Cette partie de son plan avait été l’une des choses qui lui avaient fait craindre le taux de réussite de son plan jusqu’à présent.
Il s’était dit qu’une fois que la pluie aurait touché le papier d’argent, il aurait été difficile qu’il s’enflamme. C’est pourquoi il avait fait quelques tests dans l’entrepôt, utilisant le peu d’humidité qu’il avait pu extraire de ses vêtements pour humidifier quelques papiers d’argent afin de confirmer qu’ils pouvaient être enflammés par l’essence de spiritualité même s’ils étaient mouillés.
Il ne se souciait guère de l’argent qu’il gaspillait en ce moment puisqu’il avait déjà fait un trou dans tout ce qu’il avait afin d’étouffer son premier coup contre Craig Wiley.
En vérité, c’était la plus petite des choses. Avec tout ce qui lui passait par la tête, il pouvait difficilement montrer de l’amour pour quelques papiers d’argent à ce stade. Il ne pouvait même pas s’aimer lui-même en ce moment.
Mais au moins, tout se passait comme il l’avait souhaité, n’est-ce pas ?
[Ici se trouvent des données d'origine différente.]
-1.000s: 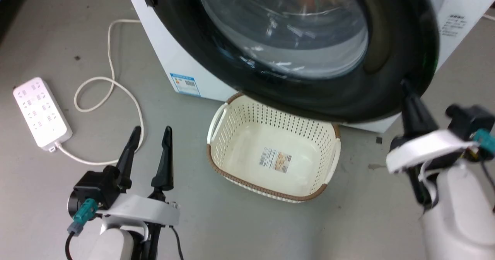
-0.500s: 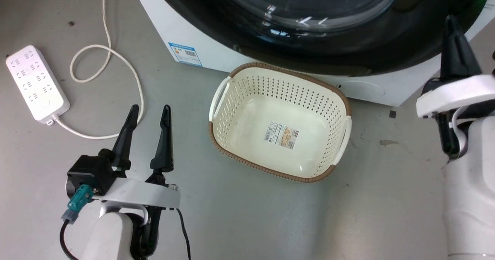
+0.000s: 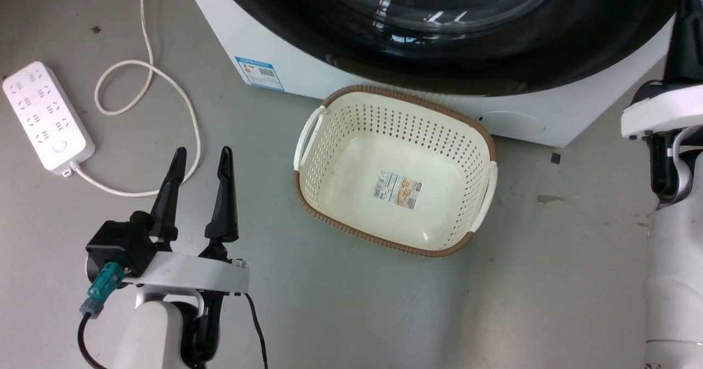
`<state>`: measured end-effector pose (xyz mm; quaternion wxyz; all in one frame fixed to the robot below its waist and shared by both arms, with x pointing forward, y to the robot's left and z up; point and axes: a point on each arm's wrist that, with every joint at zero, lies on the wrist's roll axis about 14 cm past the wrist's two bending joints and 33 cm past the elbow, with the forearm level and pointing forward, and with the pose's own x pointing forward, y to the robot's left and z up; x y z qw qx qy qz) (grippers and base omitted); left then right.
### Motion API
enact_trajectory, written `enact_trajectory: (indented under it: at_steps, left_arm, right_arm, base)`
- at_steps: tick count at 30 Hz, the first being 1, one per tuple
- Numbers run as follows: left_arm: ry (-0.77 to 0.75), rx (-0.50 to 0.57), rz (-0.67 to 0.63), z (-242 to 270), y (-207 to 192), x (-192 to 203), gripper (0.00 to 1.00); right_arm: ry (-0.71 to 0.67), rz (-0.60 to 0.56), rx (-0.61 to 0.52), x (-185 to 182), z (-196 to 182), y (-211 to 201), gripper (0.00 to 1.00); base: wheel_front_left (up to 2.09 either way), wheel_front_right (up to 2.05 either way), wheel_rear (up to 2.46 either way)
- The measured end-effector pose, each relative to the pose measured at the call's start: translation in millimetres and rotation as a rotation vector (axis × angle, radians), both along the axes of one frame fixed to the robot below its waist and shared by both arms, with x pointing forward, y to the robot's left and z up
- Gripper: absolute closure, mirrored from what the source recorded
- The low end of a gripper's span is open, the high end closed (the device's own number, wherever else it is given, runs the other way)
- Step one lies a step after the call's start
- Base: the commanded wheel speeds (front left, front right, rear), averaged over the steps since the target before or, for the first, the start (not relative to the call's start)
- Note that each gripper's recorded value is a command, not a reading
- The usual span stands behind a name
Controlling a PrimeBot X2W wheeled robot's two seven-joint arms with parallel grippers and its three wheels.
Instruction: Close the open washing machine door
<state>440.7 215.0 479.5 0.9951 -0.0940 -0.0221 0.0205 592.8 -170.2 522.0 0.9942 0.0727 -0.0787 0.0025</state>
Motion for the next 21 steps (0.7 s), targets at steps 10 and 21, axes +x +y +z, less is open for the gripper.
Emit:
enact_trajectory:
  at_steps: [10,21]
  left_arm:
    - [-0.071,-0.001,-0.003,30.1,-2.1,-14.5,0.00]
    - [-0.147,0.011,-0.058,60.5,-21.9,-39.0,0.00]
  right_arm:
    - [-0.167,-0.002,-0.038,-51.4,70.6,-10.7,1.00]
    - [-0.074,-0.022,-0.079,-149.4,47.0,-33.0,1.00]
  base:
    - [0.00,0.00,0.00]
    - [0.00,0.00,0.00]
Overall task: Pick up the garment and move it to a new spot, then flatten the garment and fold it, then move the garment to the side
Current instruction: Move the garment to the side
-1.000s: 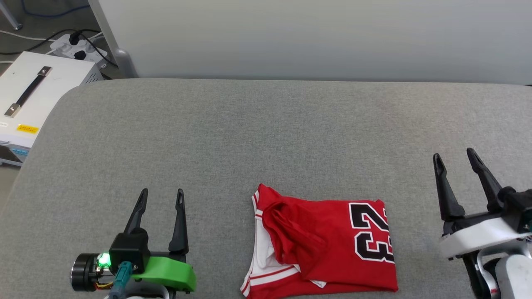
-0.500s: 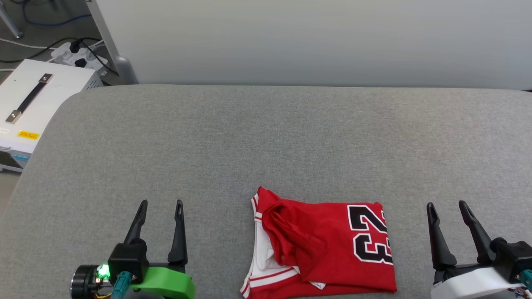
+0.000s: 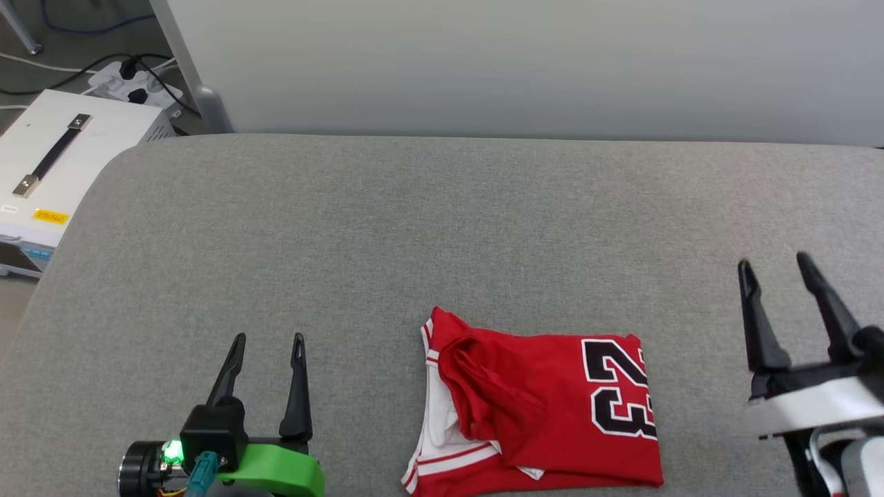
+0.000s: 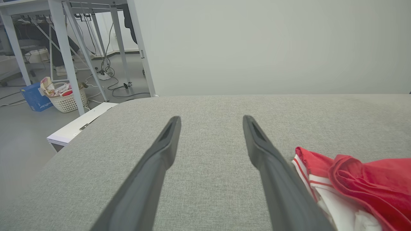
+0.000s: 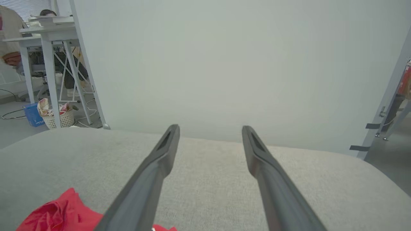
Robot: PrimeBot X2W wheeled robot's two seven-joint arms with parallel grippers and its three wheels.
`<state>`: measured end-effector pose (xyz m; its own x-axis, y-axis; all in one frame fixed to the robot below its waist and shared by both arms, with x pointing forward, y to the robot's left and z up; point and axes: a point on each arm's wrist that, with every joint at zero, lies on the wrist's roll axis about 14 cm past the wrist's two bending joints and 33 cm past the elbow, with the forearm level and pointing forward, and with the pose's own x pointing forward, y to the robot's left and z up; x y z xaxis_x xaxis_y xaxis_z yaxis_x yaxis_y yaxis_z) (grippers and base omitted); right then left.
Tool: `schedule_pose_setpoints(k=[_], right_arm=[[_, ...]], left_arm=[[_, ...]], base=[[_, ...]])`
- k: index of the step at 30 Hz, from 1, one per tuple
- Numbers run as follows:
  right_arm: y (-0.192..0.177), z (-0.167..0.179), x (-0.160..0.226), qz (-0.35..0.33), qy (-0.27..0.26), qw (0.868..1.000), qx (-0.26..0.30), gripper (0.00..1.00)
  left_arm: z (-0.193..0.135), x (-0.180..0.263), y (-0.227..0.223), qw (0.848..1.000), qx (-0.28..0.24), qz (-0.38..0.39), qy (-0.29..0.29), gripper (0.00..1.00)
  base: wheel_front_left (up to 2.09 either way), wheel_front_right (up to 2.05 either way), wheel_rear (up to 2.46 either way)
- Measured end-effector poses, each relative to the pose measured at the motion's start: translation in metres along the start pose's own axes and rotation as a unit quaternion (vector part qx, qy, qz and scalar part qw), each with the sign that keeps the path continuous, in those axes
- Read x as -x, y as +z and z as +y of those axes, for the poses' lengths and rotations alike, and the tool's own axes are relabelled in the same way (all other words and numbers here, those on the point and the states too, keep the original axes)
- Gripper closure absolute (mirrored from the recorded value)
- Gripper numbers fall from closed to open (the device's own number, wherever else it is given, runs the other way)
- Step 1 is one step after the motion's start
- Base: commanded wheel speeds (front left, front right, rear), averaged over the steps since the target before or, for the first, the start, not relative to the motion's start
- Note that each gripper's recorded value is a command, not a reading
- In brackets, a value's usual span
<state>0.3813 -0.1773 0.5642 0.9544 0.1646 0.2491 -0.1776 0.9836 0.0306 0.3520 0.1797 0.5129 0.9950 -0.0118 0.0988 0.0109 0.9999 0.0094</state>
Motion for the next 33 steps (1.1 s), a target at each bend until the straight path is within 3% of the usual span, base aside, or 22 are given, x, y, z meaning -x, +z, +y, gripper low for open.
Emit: schedule_pose_setpoints(k=[3,5,10,14,18,26,33], right_arm=[[0.026,-0.002,-0.026,-0.039,0.021,0.999,0.021,0.00],[0.029,0.000,-0.041,-0.021,0.042,0.998,0.032,0.00],[-0.008,0.013,-0.057,0.132,0.094,0.987,0.005,0.00],[-0.036,0.018,-0.050,0.247,0.122,0.961,-0.022,0.00],[-0.069,0.019,-0.030,0.358,0.134,0.922,-0.057,0.00],[-0.135,0.037,0.032,0.529,0.153,0.824,-0.134,0.00],[-0.167,0.057,0.051,0.575,0.164,0.783,-0.170,0.00]], left_arm=[[0.000,-0.001,-0.003,1.000,0.000,0.005,0.000,0.00],[0.000,-0.001,-0.006,1.000,0.001,0.009,0.000,0.00],[0.002,-0.001,-0.011,1.000,0.001,0.018,0.003,0.00],[0.004,-0.002,-0.013,1.000,0.001,0.021,0.005,0.00],[0.005,-0.004,-0.015,1.000,0.001,0.022,0.007,0.00],[0.006,-0.010,-0.017,1.000,0.001,0.025,0.010,0.00],[0.012,-0.014,-0.025,0.999,-0.002,0.037,0.019,0.00]], base=[[0.00,0.00,0.00],[0.00,0.00,0.00],[0.00,0.00,0.00],[0.00,0.00,0.00],[0.00,0.00,0.00],[0.00,0.00,0.00],[0.00,0.00,0.00]])
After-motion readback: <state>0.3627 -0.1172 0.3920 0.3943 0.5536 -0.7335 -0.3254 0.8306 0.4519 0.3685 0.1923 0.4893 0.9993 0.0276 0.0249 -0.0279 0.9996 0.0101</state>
Comme il l’avait testé, suffisamment d’essence de spiritualité s’était enroulée autour du morceau d’argent dans l’applique sans le faire s’effondrer, et s’était avérée suffisante pour y mettre le feu dès qu’il avait claqué des doigts et envoyé une étincelle à travers la corde de spiritualité qu’il avait créée.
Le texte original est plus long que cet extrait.